Operational studies have rarely questioned the larger function of evidence production, its embeddedness in political and organizational processes, and its significance for migration governance. The humanitarian arena only exists because it has been discursively created by various stakeholders, reinforcing the need for humanitarian actors to show that they are “doing good work” (Hilhorst and Jansen 2010, 1122), through a multiplication of impact assessments in crisis regions since the 2000s (Watson 2008). We first need to provide an empirical analysis of the evidence humanitarian actors rely on when making decisions about refugee aid and to understand what are the processes behind its production in order, secondly, to investigate the function that evidence on refugees fulfills for humanitarian organizations and the side-effects of this evidence produced by those organizations, for the refugee population.
Knowledge Production, International Organizations, and Migration Governance
Some of the academic literature in sociology and political science focuses on the link between expert knowledge and migration governance (Pécoud 2015; Boswell 2009; Rigo 2018; Massari 2021). These studies frequently refer to the Foucauldian relationship between knowledge production and the exercise of power (Gaventa and Cornwall 2008; Carmel and Kan 2018). By producing statistics on refugees, identifying their moves, origins, and hosting conditions, the role of IOs sometimes resembles that of government/state control in crisis and refugee-hosting regions: the introduction of iris scan technology for refugee registration provides a good example of how organizations such as the UNHCR participate in refugee control in framing migration in terms of security for host countries (Lenner 2020, Massari 2021). In distinguishing between those who deserve international protection and those who do not (and who should return to their country of origin), IOs exercise power through an “international migration narrative” (Pécoud 2015). In this process, the need for funding turns the production of knowledge into a logic of justification, advocacy, and communication, and IOs “contribute to construct ‘reality’, often ‘creating’ problems to be solved” (Korneev 2014, 891). The embeddedness of knowledge production in systems of power also leads to considering local knowledge in crisis regions only if it fits the “pre-established, ‘international’ framework” (Kluczewska 2020, 186).

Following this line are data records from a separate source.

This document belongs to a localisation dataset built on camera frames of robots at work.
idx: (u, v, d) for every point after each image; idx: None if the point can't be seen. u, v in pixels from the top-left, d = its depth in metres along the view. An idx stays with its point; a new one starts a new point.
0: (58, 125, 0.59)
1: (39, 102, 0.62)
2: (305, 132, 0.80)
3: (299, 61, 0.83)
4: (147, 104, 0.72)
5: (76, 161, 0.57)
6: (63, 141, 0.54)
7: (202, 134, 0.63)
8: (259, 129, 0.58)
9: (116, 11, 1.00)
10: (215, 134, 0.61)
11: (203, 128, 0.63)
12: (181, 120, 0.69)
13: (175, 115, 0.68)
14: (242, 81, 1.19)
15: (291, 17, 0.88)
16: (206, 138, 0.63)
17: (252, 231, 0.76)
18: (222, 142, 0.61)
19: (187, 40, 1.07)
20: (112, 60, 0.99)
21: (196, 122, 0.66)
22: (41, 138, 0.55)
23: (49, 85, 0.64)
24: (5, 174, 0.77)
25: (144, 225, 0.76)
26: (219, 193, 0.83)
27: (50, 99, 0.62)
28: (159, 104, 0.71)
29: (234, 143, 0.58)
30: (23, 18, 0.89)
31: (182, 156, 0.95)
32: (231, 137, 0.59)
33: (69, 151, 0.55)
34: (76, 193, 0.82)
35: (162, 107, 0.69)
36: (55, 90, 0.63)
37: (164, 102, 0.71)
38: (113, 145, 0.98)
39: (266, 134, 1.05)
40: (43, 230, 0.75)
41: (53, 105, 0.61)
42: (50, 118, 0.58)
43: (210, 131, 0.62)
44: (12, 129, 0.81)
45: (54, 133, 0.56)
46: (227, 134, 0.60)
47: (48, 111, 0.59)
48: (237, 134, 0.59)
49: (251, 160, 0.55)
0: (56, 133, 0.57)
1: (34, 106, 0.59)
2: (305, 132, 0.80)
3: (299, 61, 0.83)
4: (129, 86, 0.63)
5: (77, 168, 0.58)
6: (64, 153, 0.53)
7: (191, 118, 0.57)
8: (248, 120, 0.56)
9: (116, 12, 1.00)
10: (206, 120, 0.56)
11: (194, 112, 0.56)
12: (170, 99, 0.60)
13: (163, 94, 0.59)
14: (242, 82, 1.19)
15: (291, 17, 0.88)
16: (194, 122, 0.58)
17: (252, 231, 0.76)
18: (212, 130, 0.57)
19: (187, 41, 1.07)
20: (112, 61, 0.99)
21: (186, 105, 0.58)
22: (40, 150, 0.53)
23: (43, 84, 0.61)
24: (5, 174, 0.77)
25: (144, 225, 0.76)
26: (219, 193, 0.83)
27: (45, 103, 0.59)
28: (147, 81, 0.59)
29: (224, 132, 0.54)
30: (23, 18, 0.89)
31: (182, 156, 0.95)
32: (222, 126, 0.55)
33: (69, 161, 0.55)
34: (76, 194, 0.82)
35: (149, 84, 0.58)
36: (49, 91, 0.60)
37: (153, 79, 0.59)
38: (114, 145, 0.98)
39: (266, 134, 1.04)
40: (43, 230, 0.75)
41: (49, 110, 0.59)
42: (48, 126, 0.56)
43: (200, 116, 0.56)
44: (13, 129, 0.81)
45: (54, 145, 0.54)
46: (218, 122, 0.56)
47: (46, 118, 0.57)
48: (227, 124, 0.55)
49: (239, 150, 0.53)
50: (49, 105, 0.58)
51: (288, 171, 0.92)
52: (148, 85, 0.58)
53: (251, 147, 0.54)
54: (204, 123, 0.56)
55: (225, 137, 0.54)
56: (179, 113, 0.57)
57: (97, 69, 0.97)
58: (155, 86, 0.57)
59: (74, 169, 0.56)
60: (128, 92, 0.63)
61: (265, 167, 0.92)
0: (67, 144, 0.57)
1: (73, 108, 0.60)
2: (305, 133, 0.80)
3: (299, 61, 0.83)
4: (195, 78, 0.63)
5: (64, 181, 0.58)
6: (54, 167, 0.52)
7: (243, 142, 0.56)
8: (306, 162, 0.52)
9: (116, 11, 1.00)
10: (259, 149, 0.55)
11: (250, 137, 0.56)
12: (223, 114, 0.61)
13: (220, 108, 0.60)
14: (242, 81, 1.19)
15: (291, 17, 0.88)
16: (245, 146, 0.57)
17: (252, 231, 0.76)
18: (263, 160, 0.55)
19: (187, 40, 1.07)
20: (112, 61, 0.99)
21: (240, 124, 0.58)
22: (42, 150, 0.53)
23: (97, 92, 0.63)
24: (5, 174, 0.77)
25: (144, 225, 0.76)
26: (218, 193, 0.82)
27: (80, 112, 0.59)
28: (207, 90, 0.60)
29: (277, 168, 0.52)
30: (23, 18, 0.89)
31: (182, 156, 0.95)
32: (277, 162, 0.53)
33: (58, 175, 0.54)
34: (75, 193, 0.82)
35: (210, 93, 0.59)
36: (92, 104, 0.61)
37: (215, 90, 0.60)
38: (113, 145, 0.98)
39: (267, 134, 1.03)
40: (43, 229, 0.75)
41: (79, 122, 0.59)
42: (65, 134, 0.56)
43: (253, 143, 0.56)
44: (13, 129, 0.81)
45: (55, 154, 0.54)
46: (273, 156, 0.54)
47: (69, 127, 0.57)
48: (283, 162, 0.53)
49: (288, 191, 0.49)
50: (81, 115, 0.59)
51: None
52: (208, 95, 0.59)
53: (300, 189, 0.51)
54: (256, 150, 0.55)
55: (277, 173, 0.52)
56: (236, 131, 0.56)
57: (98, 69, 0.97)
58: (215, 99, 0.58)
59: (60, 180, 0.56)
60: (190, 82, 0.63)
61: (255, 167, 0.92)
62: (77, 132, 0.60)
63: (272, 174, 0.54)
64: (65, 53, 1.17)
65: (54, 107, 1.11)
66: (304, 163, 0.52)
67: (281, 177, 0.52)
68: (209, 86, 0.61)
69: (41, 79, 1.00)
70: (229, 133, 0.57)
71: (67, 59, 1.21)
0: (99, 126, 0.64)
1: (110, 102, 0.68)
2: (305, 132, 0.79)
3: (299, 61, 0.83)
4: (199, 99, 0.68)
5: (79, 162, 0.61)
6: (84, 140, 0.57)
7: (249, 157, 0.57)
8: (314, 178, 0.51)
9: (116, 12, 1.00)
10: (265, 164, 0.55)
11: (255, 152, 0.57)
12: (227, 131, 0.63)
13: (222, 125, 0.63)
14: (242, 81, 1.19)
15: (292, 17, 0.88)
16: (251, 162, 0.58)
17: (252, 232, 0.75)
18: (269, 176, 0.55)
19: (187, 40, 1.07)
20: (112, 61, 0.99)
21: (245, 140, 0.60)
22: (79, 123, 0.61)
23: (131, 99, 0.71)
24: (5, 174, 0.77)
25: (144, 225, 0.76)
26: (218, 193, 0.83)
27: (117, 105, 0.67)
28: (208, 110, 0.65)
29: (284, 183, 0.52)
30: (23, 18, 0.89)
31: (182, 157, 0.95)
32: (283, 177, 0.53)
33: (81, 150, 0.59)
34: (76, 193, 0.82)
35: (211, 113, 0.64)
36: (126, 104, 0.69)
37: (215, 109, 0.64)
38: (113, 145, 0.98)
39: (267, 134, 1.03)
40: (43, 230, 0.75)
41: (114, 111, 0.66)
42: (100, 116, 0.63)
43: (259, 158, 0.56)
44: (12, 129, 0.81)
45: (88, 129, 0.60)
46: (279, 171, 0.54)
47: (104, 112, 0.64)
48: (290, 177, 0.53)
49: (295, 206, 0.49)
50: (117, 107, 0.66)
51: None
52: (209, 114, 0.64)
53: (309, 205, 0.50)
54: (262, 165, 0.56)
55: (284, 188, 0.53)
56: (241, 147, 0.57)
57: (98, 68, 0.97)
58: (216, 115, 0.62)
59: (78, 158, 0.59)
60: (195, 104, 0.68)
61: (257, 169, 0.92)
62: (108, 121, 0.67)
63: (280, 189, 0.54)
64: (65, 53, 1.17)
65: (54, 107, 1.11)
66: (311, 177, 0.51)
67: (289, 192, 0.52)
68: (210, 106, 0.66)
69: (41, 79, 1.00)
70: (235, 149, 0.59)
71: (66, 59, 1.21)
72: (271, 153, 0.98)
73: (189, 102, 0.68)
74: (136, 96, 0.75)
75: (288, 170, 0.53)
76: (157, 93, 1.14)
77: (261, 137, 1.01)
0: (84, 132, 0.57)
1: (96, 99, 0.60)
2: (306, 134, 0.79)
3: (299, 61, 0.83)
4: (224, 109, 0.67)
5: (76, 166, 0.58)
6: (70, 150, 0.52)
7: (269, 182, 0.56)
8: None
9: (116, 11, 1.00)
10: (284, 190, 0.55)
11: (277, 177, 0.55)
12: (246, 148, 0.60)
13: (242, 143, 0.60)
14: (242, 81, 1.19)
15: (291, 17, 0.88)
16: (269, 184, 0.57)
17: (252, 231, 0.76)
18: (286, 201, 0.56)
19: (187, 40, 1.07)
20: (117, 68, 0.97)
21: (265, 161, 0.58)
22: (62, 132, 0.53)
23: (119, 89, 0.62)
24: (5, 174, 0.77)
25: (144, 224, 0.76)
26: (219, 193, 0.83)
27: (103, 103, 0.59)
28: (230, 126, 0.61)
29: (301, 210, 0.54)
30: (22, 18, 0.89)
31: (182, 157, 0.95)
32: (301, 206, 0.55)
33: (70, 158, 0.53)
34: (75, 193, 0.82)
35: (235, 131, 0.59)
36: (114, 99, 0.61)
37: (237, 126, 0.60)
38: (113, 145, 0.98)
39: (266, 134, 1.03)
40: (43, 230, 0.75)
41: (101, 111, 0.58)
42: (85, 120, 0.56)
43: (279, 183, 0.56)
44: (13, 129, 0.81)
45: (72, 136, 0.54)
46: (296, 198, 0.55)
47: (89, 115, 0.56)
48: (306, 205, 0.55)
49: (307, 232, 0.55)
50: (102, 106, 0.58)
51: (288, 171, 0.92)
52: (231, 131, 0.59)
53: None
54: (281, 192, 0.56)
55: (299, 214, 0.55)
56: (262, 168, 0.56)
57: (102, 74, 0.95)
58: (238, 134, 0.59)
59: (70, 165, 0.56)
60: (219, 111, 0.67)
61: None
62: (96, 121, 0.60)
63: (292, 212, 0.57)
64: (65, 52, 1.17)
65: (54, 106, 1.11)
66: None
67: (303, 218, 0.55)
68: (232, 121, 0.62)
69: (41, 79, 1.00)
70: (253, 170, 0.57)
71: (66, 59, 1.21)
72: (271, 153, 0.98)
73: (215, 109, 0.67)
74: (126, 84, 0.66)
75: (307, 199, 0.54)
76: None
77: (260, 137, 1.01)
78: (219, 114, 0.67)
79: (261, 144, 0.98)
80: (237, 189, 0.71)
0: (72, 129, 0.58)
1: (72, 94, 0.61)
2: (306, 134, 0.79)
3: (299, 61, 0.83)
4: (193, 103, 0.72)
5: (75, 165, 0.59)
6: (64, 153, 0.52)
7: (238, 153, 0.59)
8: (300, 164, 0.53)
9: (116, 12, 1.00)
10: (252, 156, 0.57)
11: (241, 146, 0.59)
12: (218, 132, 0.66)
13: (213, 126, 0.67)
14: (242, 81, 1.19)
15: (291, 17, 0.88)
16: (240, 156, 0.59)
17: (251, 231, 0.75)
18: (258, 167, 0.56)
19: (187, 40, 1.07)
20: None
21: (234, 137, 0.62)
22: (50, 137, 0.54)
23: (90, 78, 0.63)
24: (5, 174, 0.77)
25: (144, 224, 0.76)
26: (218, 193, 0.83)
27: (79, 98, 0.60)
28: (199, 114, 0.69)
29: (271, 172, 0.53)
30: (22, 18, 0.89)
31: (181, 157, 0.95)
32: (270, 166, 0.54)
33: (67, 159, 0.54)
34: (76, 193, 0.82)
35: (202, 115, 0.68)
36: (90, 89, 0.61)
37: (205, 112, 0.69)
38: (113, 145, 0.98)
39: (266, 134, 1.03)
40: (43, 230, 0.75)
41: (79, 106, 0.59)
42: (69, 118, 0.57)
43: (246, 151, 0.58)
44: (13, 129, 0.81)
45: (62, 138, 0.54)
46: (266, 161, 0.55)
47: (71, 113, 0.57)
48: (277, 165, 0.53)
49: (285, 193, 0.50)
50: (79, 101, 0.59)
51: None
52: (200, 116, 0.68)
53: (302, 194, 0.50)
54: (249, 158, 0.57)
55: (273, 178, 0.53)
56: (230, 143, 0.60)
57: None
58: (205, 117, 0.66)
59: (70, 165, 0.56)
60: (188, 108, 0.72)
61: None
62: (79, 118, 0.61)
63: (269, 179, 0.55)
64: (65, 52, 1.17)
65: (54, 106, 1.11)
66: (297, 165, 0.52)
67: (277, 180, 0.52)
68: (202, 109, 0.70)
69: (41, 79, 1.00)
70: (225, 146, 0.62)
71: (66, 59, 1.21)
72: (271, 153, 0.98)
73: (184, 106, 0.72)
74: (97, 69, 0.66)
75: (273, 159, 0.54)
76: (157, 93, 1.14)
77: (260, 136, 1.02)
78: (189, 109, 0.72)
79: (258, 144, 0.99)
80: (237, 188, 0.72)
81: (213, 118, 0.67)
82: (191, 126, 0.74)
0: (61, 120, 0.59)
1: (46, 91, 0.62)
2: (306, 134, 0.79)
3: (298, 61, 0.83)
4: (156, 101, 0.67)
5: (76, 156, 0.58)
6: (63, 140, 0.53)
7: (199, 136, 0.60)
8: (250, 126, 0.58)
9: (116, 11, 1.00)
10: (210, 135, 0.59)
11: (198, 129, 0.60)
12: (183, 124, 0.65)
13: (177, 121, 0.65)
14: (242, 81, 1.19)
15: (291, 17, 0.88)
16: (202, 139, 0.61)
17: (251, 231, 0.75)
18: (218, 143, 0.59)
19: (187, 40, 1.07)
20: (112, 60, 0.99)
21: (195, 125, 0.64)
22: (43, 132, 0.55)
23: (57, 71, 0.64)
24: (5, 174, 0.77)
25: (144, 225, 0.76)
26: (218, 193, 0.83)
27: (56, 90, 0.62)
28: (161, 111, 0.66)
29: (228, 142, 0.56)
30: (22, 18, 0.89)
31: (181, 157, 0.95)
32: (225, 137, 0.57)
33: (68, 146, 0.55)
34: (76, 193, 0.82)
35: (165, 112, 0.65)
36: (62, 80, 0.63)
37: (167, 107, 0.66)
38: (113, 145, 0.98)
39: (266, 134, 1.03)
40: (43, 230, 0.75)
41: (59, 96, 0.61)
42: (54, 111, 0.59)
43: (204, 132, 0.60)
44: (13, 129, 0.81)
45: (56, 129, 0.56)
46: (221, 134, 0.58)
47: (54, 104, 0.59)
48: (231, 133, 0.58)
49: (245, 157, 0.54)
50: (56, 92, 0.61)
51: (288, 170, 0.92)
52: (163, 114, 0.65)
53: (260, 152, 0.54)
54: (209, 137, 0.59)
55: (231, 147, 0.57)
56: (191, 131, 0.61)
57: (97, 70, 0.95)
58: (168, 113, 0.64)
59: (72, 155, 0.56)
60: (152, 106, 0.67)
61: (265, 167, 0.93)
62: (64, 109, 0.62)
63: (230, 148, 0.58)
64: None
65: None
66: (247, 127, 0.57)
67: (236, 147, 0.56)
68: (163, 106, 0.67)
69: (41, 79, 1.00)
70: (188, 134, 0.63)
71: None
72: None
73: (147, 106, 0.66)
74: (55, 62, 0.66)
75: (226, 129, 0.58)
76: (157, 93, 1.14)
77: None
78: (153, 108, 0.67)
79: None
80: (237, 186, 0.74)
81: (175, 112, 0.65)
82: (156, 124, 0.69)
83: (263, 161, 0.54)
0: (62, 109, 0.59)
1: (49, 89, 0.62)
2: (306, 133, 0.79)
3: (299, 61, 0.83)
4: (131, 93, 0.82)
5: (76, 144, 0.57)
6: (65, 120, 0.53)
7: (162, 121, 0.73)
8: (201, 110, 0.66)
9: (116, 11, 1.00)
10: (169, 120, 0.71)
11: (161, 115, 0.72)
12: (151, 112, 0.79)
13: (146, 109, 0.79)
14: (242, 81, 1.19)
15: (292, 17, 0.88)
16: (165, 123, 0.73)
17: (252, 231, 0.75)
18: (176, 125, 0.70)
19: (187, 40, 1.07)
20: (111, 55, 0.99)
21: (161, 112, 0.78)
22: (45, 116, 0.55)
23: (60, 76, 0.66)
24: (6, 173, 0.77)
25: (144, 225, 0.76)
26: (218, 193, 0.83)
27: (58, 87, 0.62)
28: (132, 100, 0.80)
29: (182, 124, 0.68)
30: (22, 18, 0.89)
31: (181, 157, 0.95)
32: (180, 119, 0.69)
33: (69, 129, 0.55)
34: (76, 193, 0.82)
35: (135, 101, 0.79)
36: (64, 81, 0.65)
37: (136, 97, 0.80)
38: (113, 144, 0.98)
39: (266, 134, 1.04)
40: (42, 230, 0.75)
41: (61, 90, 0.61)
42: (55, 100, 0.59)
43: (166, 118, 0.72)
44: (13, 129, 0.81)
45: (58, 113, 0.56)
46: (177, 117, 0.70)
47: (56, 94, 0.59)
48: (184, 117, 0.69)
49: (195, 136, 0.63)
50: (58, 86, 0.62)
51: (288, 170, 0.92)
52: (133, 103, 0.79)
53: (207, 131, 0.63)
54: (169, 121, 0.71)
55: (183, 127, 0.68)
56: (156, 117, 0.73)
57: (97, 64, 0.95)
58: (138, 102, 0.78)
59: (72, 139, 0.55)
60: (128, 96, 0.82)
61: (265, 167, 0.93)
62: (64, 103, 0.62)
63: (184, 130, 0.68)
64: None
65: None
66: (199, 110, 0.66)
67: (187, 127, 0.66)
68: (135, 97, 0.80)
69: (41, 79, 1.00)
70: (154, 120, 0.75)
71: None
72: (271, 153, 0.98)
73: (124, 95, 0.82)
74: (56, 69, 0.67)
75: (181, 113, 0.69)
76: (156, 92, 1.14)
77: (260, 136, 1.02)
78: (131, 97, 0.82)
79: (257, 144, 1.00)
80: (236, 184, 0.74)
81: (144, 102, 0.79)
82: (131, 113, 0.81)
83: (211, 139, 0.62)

Many studies also stress the crucial role played by count data in migration management (on the “datafication of migration management,” see Broeders and Dijstelbloem 2015). While count data are not this article's focus, research on this type of data gives insights into processes and functions of knowledge production by IOs that are useful for framing our research questions and, later, for interpreting our results. Despite the contestedness and incongruence of count data (on counting Syrian refugees in Jordan, see Lenner 2020), quantification practices have been shown to enable IOs to demonstrate their expertise (Glasman 2019) and produce a form of transparency illusion (Hansen 2015), and to secure their position (through funding) as key partners of Western governments in managing migration flows (Korneev 2018). In this competition, counting refugees sometimes becomes “convenient for financially hard-pressed NGOs” (Lenner 2020, 288). Scheel and Ustek-Spilda (2019, 675) even argue that some organizations, such as the IOM, produce ignorance about the limits of the data they use to quantify migration as a strategy to sell expertise.

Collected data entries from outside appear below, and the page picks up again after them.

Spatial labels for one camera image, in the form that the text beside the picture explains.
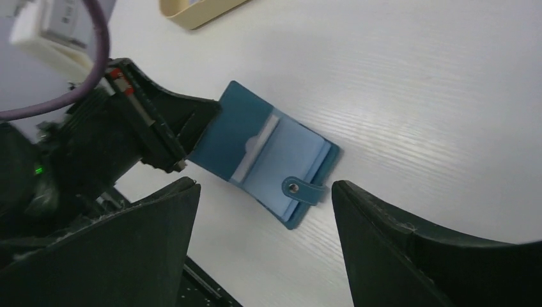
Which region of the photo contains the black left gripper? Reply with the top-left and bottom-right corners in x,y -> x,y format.
1,58 -> 221,237

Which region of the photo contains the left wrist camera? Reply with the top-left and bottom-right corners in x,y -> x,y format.
9,1 -> 96,83

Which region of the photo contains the blue card holder wallet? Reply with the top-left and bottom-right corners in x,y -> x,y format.
189,81 -> 341,230

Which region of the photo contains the beige oval tray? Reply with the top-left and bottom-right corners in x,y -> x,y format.
159,0 -> 247,30

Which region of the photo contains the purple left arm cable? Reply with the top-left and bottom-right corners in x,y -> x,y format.
0,0 -> 111,122

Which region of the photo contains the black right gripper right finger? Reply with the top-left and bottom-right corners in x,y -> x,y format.
332,180 -> 541,306

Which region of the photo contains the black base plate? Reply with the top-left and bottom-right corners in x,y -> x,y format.
176,256 -> 242,307

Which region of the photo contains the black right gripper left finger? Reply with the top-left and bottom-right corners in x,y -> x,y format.
1,177 -> 201,306

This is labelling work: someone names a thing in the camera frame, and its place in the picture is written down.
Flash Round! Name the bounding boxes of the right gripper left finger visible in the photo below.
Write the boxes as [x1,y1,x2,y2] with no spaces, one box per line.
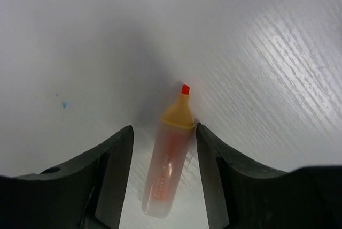
[1,126,134,228]

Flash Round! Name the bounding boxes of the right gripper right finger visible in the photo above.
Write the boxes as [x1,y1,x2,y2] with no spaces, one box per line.
[196,124,341,228]

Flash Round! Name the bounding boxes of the orange highlighter pen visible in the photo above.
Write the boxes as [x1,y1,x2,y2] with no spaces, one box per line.
[142,84,195,218]

Finally, in her work on the linkage between expert knowledge and migration policy in Europe, Boswell (2008; 2009) highlights three functions of knowledge for organizations: instrumental (“a concern to ensure decisions are based on sound reasoning and empirical knowledge”); legitimating (“a means of demonstrating the credibility of the organization or its decisions” and of gaining “epistemic authority” (Boswell 2008, 4)); and substantiating (“to lend support to a particular policy preference or proposed course of action” (Boswell 2009, 79)). Action organizations derive their legitimacy from their societal interventions and must ensure loyalty from their own members (internal legitimacy), as well as from beneficiaries or other organizations (external legitimacy, see Boswell 2008, 5). In this article, we build on Boswell's approach to legitimacy and understand the introduction of EBPM in this broader context: research on the refugee response in Jordan seems to indicate that the number of beneficiaries of aid programs counts more than the programs’ quality and that “upward accountability” to donors is increasingly favored over “downward accountability” to the populations concerned (Burlin 2020).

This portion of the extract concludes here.